Problem requirements:
Starting at the line holding "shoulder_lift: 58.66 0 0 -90" and finishing at the line holding "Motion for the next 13", transcribe the material exactly, keeping both ends but no pictures.

Exercise data:
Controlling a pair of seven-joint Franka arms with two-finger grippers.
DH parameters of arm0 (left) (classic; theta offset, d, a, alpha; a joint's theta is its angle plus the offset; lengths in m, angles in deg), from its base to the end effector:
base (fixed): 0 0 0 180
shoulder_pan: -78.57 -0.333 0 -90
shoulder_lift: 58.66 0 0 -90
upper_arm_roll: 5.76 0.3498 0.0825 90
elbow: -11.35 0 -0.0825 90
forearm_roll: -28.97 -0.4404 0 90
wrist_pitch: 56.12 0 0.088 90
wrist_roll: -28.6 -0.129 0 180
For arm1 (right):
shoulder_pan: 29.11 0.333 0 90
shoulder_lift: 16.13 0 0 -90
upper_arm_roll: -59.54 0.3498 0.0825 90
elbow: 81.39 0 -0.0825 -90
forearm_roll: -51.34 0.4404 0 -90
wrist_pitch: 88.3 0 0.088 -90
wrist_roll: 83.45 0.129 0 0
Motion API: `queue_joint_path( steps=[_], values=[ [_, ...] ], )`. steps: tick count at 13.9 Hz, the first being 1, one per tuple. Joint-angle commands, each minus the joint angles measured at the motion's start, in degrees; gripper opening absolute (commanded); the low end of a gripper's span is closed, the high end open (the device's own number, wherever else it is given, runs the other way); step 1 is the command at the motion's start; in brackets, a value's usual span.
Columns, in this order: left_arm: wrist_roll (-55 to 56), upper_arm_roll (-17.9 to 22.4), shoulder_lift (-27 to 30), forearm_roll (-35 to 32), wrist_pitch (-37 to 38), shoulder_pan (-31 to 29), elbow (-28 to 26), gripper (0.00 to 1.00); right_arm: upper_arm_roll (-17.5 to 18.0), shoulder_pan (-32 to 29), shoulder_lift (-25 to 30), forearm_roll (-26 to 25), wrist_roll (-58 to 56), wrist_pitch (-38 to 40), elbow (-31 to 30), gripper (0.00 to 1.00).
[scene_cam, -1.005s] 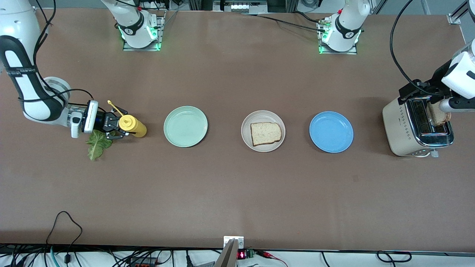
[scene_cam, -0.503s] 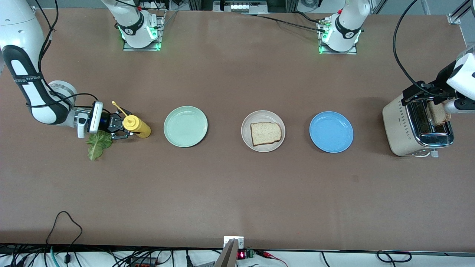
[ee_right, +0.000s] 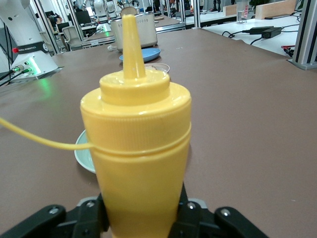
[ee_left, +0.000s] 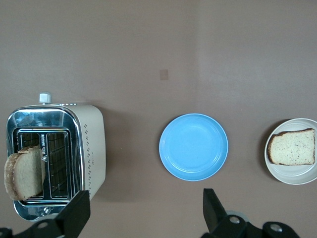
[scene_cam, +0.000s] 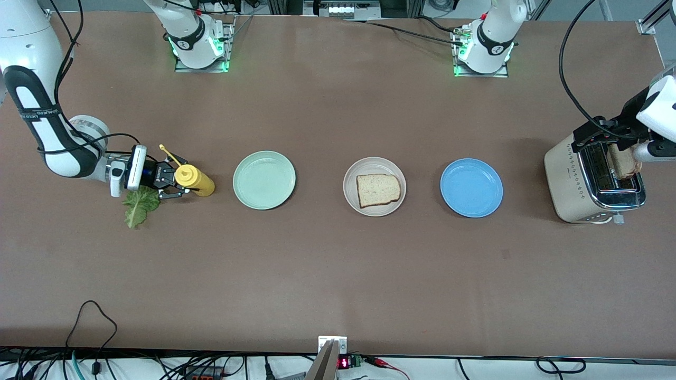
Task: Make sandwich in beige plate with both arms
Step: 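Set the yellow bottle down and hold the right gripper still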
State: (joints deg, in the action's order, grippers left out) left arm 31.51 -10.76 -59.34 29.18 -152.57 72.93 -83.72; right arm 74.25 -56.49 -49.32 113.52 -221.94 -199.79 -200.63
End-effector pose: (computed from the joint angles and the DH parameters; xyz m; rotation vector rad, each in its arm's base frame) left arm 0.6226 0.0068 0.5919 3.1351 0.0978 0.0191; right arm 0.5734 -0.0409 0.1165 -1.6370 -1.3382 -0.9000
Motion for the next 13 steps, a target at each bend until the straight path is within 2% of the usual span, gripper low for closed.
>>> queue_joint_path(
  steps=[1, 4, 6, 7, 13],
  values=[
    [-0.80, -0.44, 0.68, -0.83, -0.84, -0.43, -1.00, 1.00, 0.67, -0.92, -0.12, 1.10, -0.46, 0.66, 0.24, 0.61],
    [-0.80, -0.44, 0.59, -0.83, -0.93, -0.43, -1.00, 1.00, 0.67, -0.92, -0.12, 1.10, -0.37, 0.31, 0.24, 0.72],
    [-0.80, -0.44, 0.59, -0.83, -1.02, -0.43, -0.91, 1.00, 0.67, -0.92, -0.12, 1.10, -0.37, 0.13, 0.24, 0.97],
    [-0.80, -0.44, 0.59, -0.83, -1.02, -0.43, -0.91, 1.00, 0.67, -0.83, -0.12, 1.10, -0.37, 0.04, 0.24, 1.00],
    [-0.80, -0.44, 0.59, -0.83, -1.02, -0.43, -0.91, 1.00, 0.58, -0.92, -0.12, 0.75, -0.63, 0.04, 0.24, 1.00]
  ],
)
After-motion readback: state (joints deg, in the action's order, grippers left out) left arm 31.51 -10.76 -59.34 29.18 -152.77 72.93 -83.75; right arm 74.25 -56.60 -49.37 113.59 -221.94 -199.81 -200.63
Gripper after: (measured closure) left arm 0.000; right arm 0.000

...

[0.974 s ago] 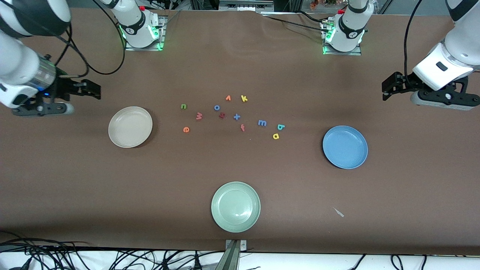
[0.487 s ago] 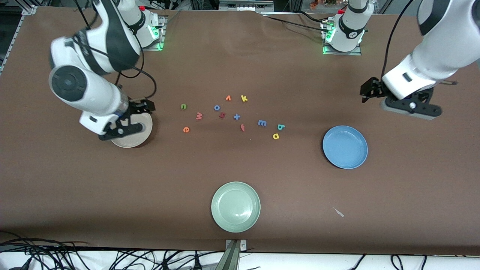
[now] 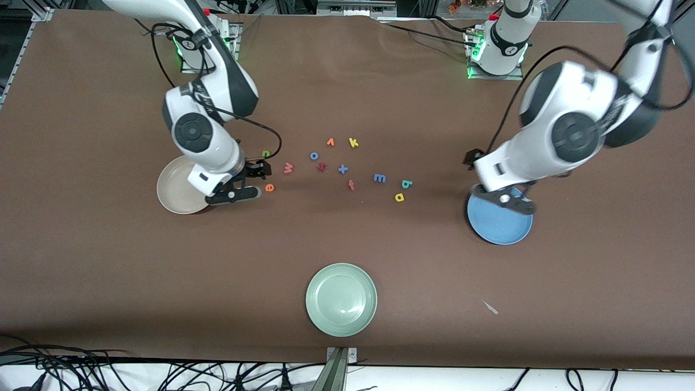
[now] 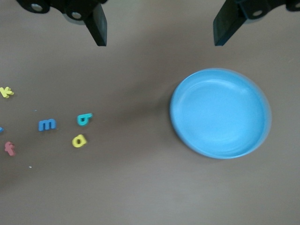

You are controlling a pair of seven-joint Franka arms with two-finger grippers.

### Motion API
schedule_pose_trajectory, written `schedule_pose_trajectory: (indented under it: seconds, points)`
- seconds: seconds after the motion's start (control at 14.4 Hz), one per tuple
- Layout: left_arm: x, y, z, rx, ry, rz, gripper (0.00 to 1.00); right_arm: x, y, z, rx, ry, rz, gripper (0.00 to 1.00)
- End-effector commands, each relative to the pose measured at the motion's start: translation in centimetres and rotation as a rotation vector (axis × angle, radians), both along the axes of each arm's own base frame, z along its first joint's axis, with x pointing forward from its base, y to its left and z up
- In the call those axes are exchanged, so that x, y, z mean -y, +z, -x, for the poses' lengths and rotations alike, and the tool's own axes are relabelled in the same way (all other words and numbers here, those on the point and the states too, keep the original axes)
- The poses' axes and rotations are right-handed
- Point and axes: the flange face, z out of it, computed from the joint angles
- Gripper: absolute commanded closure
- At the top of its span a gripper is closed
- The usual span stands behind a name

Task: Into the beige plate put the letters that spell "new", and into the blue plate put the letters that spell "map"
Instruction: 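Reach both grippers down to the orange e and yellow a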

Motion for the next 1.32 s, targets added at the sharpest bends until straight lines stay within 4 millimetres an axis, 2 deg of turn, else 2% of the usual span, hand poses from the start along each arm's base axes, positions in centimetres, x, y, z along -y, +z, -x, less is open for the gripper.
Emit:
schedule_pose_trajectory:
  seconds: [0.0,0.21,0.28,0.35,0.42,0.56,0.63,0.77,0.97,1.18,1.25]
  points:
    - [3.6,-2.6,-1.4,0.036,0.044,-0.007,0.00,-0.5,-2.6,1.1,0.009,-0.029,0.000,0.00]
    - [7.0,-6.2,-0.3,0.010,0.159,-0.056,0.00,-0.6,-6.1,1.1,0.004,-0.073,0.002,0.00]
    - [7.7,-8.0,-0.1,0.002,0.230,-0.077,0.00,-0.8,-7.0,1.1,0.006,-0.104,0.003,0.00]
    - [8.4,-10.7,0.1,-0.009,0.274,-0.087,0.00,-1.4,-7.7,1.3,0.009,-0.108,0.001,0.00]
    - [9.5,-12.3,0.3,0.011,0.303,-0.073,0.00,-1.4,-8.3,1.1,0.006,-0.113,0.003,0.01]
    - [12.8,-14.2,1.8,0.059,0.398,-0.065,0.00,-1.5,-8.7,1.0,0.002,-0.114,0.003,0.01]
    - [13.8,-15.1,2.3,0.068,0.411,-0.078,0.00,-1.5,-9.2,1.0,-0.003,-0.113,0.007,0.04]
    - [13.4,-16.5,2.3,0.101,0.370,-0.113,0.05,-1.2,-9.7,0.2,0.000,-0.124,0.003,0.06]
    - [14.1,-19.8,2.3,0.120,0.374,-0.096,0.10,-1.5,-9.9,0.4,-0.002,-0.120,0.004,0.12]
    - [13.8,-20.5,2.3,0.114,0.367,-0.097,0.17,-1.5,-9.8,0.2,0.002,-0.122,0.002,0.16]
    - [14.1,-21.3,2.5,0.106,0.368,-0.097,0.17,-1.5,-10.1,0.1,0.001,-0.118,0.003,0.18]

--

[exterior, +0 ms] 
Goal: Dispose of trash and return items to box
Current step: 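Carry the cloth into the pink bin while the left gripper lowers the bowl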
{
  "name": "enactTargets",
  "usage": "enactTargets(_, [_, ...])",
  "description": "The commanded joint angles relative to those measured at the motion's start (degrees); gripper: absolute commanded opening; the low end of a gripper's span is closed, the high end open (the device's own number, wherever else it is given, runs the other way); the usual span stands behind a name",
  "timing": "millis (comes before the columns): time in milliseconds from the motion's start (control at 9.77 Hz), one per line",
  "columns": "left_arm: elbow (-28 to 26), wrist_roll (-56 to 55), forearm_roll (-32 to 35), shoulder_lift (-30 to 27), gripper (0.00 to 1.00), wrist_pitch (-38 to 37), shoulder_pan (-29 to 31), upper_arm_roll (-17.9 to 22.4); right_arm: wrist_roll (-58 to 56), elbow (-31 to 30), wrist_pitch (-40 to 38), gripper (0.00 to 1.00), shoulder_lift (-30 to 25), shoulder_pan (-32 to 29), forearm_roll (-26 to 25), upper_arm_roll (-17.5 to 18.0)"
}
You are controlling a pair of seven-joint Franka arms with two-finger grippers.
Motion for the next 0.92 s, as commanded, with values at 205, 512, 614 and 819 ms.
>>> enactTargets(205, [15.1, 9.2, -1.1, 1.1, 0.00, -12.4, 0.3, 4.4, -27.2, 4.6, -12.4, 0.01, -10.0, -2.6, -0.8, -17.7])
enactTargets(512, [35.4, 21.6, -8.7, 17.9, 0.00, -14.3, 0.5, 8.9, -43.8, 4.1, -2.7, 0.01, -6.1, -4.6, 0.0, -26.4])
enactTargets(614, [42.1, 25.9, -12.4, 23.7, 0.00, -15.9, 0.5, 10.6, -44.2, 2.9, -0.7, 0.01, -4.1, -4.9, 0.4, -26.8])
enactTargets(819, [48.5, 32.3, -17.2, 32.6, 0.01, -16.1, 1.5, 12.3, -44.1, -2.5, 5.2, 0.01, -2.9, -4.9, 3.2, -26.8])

The completed task:
shoulder_lift: 58.66 0 0 -90
upper_arm_roll: 5.76 0.3498 0.0825 90
elbow: -11.35 0 -0.0825 90
forearm_roll: -28.97 -0.4404 0 90
wrist_pitch: 56.12 0 0.088 90
wrist_roll: -28.6 -0.129 0 180
For arm1 (right):
shoulder_pan: 29.11 0.333 0 90
shoulder_lift: 16.13 0 0 -90
upper_arm_roll: -59.54 0.3498 0.0825 90
elbow: 81.39 0 -0.0825 -90
forearm_roll: -51.34 0.4404 0 -90
wrist_pitch: 88.3 0 0.088 -90
wrist_roll: 83.45 0.129 0 0
Motion API: `queue_joint_path( steps=[_], values=[ [_, ...] ], )`. steps: tick count at 13.9 Hz, the first being 1, one per tuple. Joint-angle commands, each minus the joint angles measured at the motion's start, in degrees; gripper opening absolute (commanded); the low end of a gripper's span is closed, the high end open (the device's own number, wherever else it is given, runs the other way); step 1 is the command at the motion's start; in brackets, a value's usual span.
Columns, in this order: left_arm: wrist_roll (-55 to 56), upper_arm_roll (-17.9 to 22.4), shoulder_lift (-27 to 30), forearm_roll (-35 to 32), wrist_pitch (-37 to 38), shoulder_pan (-31 to 29), elbow (-28 to 26), gripper (0.00 to 1.00); right_arm: upper_arm_roll (-17.5 to 18.0), shoulder_pan (-32 to 29), shoulder_lift (-25 to 30), forearm_roll (-26 to 25), wrist_roll (-58 to 56), wrist_pitch (-38 to 40), elbow (-31 to 30), gripper (0.00 to 1.00).
[scene_cam, -1.005s] 
[scene_cam, -0.503s] 
[ee_right, +0.000s] 
[ee_left, +0.000s] 
[scene_cam, +0.000s] 
Task: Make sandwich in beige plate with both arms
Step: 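Set the yellow bottle down and hold the right gripper still
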State: (joints deg, in the action's order, grippers left out) left arm 31.51 -10.76 -59.34 29.18 -152.57 72.93 -83.72; right arm 74.25 -56.49 -49.32 113.52 -221.94 -199.79 -200.63
End-effector pose: (computed from the joint angles and the DH parameters; xyz m; rotation vector rad, each in its arm's base frame) left arm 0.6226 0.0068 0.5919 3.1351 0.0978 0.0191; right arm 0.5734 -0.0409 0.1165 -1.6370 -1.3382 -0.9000
Motion for the next 13 steps, a target at each bend until the straight path is within 2% of the usual span, gripper low for closed.

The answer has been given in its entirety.